WHAT IS BEING ASKED:
Your task is to copy the listing exactly, with the pictures left out.
*****
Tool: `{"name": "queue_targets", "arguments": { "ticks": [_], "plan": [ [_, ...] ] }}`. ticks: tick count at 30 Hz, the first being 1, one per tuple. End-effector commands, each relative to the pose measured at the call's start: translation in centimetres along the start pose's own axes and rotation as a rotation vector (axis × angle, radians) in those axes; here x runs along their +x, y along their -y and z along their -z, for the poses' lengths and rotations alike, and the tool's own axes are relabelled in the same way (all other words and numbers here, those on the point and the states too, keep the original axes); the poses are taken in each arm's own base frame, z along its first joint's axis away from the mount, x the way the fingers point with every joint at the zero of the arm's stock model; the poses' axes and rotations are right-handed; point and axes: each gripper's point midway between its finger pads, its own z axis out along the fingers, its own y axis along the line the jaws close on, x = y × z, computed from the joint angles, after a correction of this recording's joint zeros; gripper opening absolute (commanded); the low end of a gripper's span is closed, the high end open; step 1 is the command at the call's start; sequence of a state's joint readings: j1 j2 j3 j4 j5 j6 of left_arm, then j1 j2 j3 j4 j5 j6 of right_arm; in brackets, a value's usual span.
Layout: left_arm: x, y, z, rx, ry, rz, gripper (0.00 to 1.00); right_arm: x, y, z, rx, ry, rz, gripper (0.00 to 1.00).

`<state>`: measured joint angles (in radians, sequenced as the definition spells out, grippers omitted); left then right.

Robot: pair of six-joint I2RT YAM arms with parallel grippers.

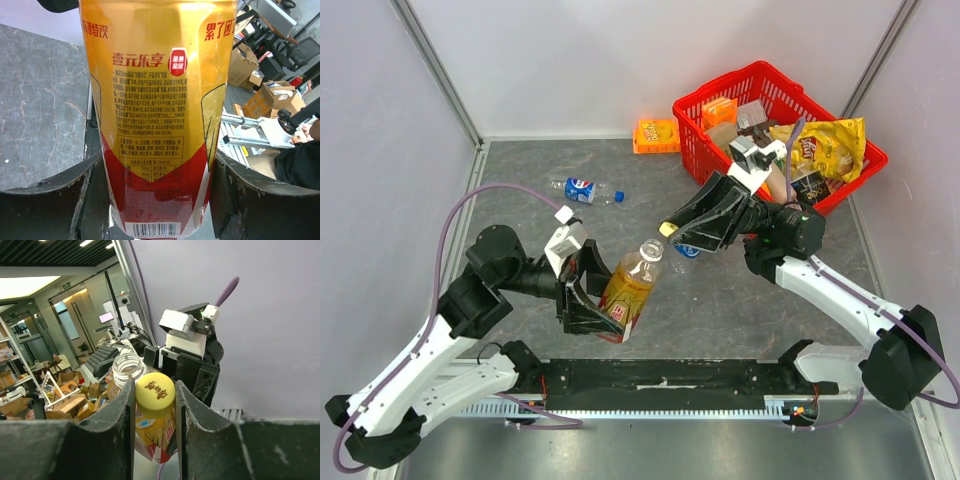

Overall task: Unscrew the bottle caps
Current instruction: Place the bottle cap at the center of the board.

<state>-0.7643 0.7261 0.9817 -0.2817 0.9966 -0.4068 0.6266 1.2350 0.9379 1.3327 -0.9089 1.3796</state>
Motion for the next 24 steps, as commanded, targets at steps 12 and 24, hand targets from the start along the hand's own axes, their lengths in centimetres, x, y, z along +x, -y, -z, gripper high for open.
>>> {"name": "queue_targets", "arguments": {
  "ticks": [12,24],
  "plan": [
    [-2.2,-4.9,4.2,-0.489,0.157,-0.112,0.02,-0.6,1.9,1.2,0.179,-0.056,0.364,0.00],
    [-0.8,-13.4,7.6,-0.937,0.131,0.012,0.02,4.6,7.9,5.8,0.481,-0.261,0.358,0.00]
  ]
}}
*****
SOLUTION BELOW:
Tool: `{"name": "queue_targets", "arguments": { "ticks": [_], "plan": [ [_, ...] ] }}`. ticks: tick count at 30 Hz, the first being 1, one per tuple. End-effector commands, each relative to the pose measured at the call's start: translation in centimetres along the start pose's own axes and rotation as a rotation vector (axis × angle, radians) in those axes; here x runs along their +x, y along their -y and z along their -z, for the poses' lengths and rotations alike, and the tool's own axes are relabelled in the same way (all other words and numbers here, those on the point and the states too, keep the original axes); the poses are taken in each arm's own base frame, z along its first joint's axis away from the mount, x the way the fingers point with every joint at the zero of the arm's stock model; the poses' axes and rotations are right-handed; point and axes: each gripper's point midway between its finger pads, its own z axis out along the fingers, its own y axis along the line the jaws close on, x = y × z, computed from the joint angles, after a correction of this recording's joint zeros; gripper opening absolute (commanded); the low end of a gripper's span is closed, the high end open; step 1 is the command at the call's start; sequence of a state's joint readings: j1 j2 j3 j4 j5 j6 of left_arm, then j1 j2 j3 j4 j5 j6 of right_arm; in brackets, a value's usual span.
Layout: left_arm: x, y, z, rx, ry, rz, gripper (0.00 to 1.00); right_arm: x, y, z, rx, ry, rz, gripper (0.00 to 1.00).

`<state>`: measured joint angles (in radians, sequenced as the definition spells out, grippers omitted); left then right.

Robot: pair of six-joint I2RT YAM arms with parallel grippers.


Overall task: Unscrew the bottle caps
Current instruction: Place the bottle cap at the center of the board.

<state>-0.7643 0.7261 0.9817 -0.2817 0.9966 -0.4068 0.6266 1.2350 0.9379 1.3327 -0.9089 1.3796</state>
Motion for the next 24 steps, as commanded, targets at steps 12 and 24, hand targets from the start along the hand's own axes, their lengths in centimetres, x, y, z along +x, -y, -z, gripper high for open.
>>> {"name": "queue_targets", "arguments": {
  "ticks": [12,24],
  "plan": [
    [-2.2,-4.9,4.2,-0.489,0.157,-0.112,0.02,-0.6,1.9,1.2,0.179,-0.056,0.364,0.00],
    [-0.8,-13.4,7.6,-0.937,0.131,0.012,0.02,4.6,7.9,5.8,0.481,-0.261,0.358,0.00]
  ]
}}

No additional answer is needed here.